Proponents point to its effectiveness in terms of quick punishment and high deterrent value (Singapore is a relatively low crime country), as opposed to prolonged incarceration (which in other countries has lead to extreme prison population problems, concern over extreme sentencing, disproportionate harm to peoples lives and innocent family members, and reduction in prospects for future combined with encouragement to a criminal future). But others consider it to be a form of torture because of the permanent scarring and severe pain it causes for its victims.
Caning in this context is highly supervised - it is administered only by trained officials, and administered to the buttocks, with full protective padding of the victim elsewhere to protect other vulnerable parts of the body such as the back from mis-strikes. A typical punishment might be between 3 and 12 strokes, delivered in one session. A medical officer is present to ensure that the recipient is able to withstand the effects, which can be severe.
A high profile case in the West was the sentencing of the American visitor Michael P. Fay following a guilty verdict for multiple counts of vandalism. Opinions of this sentence were divided in the United States. The U.S. State Department called the punishment too severe. But a call-in survey of 23,000 people by National Polling Network Tuesday found 53% favor whipping and other harsh sentences as an acceptable deterrent to crime in the USA. "Some said if we treated vandals in this country as they do in Singapore, maybe we wouldn't have so many problems."
[edit] Soviet Union
Torture was widely practiced in the Soviet Union prior to its transformation to a federation in the 1980s, to extract confessions from suspects, especially in case of alleged plots against the security of the state or alleged collaboration with "imperialist powers".
[edit] Spain
Although officially illegal, torture in Spain continues to be used by police forces at various levels as a means to extract confessions or as punishment. Reported occurrences of torture usually involve people detained under anti-terrorist legislation, victims of the GAL, and immigrants, both asylum seekers and resident immigrants accused of common crimes or immigration offences.

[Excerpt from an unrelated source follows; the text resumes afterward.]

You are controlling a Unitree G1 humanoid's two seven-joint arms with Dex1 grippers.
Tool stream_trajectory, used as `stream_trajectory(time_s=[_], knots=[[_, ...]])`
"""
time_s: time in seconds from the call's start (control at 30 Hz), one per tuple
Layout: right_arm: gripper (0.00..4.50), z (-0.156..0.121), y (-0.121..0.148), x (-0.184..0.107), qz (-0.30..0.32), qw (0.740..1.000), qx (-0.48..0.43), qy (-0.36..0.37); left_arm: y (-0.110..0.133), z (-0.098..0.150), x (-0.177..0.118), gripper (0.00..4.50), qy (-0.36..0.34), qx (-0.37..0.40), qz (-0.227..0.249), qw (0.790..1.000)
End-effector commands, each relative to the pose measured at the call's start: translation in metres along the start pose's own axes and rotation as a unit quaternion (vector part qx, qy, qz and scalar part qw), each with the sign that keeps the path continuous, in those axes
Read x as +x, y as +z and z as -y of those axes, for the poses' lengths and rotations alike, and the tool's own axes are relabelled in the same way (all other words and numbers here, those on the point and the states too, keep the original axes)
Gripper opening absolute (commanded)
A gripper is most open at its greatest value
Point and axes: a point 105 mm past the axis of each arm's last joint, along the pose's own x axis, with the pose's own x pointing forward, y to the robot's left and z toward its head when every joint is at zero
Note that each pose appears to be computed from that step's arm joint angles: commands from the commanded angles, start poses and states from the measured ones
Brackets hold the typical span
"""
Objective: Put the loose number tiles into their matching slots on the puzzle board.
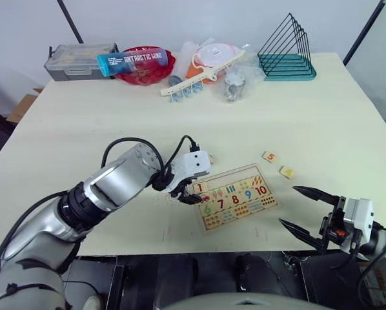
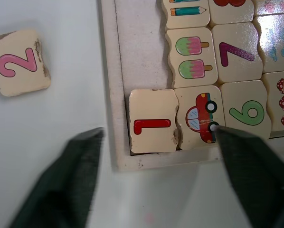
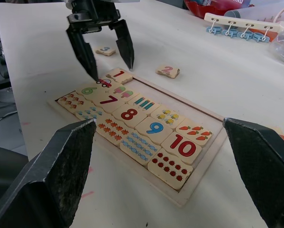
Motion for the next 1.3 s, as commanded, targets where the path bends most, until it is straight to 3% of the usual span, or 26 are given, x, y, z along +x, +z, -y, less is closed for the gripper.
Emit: stream_trajectory(time_s=[0.03,0.3,0.6,0.83,0.87,0.93,1.3], knots=[[4.5,0.002,0.011,-0.003,0.007,1.0,-0.029,-0.003,0.007,-0.002,-0.013,4.47,0.004,0.002,0.014,1.0],[4.5,0.003,0.011,-0.003,0.007,1.0,-0.029,-0.003,0.011,-0.019,-0.031,4.47,0.007,-0.021,0.052,0.998],[4.5,0.004,0.01,-0.002,0.009,1.0,-0.03,-0.004,0.014,-0.04,-0.028,4.47,-0.006,0.009,0.119,0.993],[4.5,0.004,0.01,-0.003,0.007,0.999,-0.031,-0.009,0.013,-0.035,-0.018,1.54,-0.035,0.037,0.17,0.984],[4.5,0.004,0.01,-0.003,0.007,0.999,-0.031,-0.01,0.012,-0.035,-0.016,0.85,-0.037,0.036,0.174,0.983],[4.5,0.004,0.01,-0.004,0.006,0.999,-0.031,-0.011,0.011,-0.036,-0.013,0.2,-0.037,0.037,0.18,0.982],[4.5,0.006,0.01,-0.006,0.003,0.999,-0.035,-0.016,0.006,-0.038,0.001,0.1,-0.043,0.075,0.209,0.974]])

Spanish authorities consistently fail to implement recommendations by the Council of Europe's Committee for the Prevention of Torture and the UN Committee Against Torture to combat the use of torture in detention. The UN committee expressed its concern "about the length of judicial procedures and made reference to reports that indicated that five years had sometimes passed between crime and sentence. The Committee warned that this problem reduces the effect of penal action and discourages people to file complaints." It further indicated that "All members of the Committee were also deeply concerned about the legal practice of five days incommunicado detention." (since October 2003, a reform of the Criminal Procedure Code has extended that period to a maximum of 13 days).
References:
[edit] United Kingdom
In 1978 in the European Court of Human Rights (ECHR) trial "Ireland v. the United Kingdom" (Case No. 5310/71) the facts were not in dispute and the judges court published the following in their judgement:
These methods, sometimes termed "disorientation" or "sensory deprivation" techniques, were not used in any cases other than the fourteen so indicated above. It emerges from the Commission's establishment of the facts that the techniques consisted of ...wall-standing; hooding; subjection to noise; deprivation of sleep; deprivation of food and drink.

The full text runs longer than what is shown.